EXERCISE OBJECTIVE:
Go through the data below and gather each line containing "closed".

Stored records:
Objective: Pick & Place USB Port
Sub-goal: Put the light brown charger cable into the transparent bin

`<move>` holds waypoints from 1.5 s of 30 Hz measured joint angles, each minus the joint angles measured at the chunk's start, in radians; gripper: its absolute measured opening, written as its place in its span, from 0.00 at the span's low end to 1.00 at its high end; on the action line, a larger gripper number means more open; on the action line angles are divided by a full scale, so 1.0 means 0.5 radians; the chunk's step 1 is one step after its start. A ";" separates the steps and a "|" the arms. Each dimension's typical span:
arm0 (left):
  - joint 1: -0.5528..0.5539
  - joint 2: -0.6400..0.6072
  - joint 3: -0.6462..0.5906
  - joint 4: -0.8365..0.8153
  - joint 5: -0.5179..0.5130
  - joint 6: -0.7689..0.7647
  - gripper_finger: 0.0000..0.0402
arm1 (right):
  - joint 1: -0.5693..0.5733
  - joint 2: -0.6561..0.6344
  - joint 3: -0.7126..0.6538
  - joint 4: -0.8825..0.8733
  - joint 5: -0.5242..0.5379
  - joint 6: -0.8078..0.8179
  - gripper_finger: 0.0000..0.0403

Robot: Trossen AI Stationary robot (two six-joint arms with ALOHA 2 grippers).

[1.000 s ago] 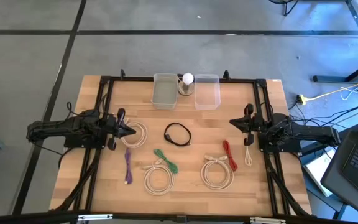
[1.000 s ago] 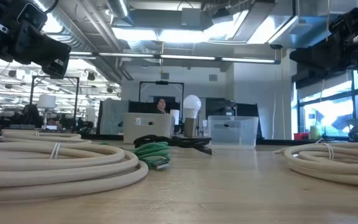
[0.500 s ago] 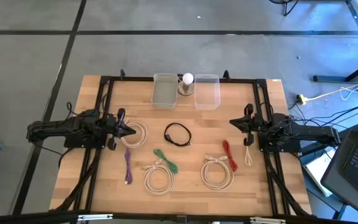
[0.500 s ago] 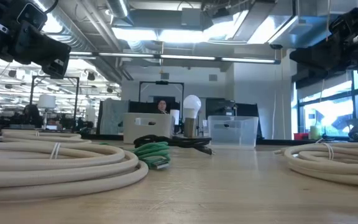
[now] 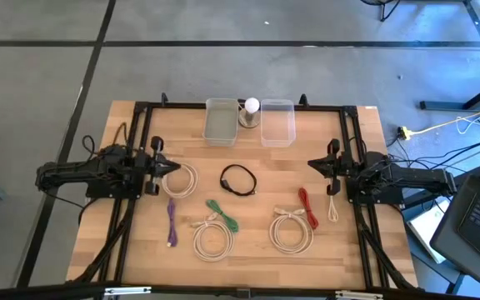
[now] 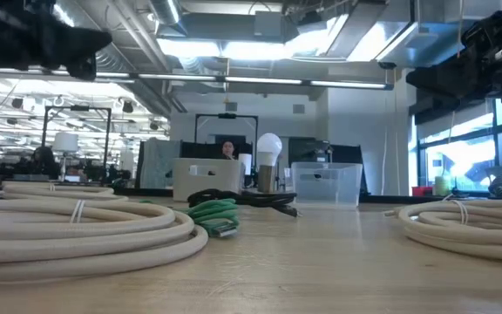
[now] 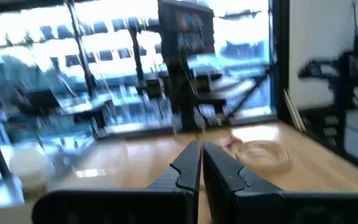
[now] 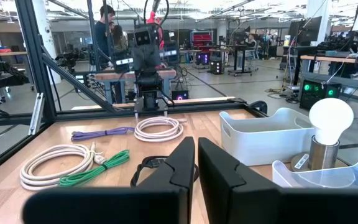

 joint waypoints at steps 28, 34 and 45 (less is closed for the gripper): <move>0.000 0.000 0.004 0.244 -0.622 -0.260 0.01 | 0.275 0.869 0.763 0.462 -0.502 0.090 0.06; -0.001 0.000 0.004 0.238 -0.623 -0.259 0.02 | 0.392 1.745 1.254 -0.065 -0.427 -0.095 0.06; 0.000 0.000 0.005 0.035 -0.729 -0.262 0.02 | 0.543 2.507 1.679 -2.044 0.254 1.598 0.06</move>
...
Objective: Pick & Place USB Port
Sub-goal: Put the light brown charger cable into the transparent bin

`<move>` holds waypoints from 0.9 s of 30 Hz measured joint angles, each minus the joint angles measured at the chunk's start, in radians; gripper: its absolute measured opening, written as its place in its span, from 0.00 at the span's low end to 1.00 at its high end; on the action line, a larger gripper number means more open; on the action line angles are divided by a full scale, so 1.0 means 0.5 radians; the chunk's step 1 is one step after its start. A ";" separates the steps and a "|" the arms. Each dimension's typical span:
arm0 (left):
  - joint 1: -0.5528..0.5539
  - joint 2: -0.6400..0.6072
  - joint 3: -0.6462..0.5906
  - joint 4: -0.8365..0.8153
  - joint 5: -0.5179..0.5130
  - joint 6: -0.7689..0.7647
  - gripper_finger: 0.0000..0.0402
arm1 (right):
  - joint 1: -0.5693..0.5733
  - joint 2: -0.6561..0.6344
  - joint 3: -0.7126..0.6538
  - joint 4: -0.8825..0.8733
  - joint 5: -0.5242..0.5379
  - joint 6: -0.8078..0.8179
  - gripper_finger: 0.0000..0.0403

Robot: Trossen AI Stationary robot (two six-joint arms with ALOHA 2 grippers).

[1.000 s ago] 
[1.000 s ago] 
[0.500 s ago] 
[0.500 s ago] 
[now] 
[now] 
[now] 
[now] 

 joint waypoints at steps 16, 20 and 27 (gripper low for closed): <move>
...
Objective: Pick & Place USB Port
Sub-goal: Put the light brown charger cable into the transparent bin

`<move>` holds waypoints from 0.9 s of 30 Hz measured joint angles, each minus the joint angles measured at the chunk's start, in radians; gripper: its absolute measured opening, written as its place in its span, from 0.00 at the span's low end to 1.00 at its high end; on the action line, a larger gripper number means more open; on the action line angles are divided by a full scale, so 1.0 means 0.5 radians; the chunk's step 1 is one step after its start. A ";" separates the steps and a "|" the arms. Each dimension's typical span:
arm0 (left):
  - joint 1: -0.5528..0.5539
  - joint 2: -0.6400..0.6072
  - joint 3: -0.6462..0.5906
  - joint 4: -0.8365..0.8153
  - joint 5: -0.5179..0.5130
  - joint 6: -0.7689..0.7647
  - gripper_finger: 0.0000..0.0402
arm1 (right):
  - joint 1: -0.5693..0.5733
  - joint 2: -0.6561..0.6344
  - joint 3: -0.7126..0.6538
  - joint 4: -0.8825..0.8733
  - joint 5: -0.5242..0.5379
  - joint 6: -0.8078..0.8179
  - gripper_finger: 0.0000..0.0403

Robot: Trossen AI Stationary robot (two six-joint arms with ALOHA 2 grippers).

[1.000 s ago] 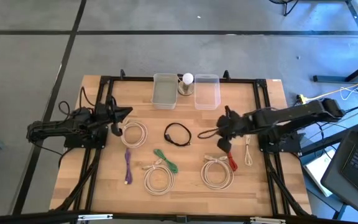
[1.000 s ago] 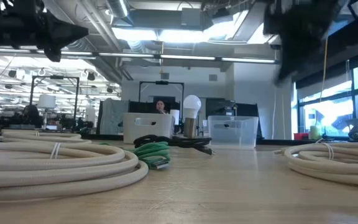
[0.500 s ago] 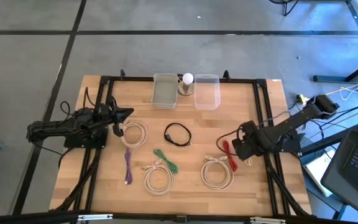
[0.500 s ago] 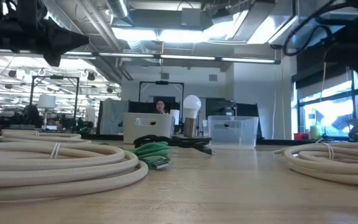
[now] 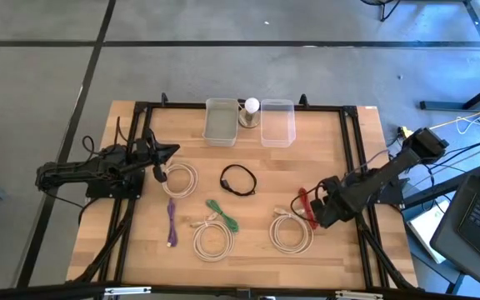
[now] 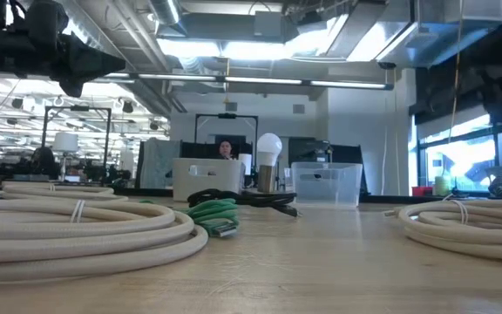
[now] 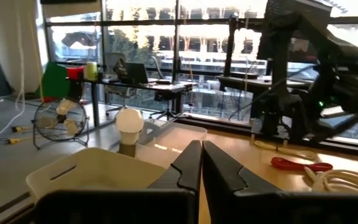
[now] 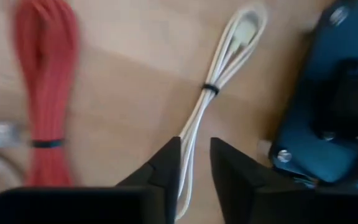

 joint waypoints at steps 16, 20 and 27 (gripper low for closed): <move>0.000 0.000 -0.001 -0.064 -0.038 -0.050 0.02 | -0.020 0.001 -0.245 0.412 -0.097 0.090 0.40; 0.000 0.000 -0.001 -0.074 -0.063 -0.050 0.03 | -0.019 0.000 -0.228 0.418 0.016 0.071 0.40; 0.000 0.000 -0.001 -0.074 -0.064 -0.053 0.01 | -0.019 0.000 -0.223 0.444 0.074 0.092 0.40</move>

TASK ANSWER:
 joint waypoints at steps 28, 34 and 45 (less is closed for the gripper): <move>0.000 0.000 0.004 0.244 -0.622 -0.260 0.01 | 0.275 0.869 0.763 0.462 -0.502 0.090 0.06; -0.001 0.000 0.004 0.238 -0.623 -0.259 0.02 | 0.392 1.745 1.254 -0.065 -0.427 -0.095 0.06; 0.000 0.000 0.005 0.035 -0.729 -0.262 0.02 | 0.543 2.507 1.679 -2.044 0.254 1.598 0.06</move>
 joint waypoints at steps 16, 20 and 27 (gripper low for closed): <move>
 joint waypoints at steps 16, 20 and 27 (gripper low for closed): <move>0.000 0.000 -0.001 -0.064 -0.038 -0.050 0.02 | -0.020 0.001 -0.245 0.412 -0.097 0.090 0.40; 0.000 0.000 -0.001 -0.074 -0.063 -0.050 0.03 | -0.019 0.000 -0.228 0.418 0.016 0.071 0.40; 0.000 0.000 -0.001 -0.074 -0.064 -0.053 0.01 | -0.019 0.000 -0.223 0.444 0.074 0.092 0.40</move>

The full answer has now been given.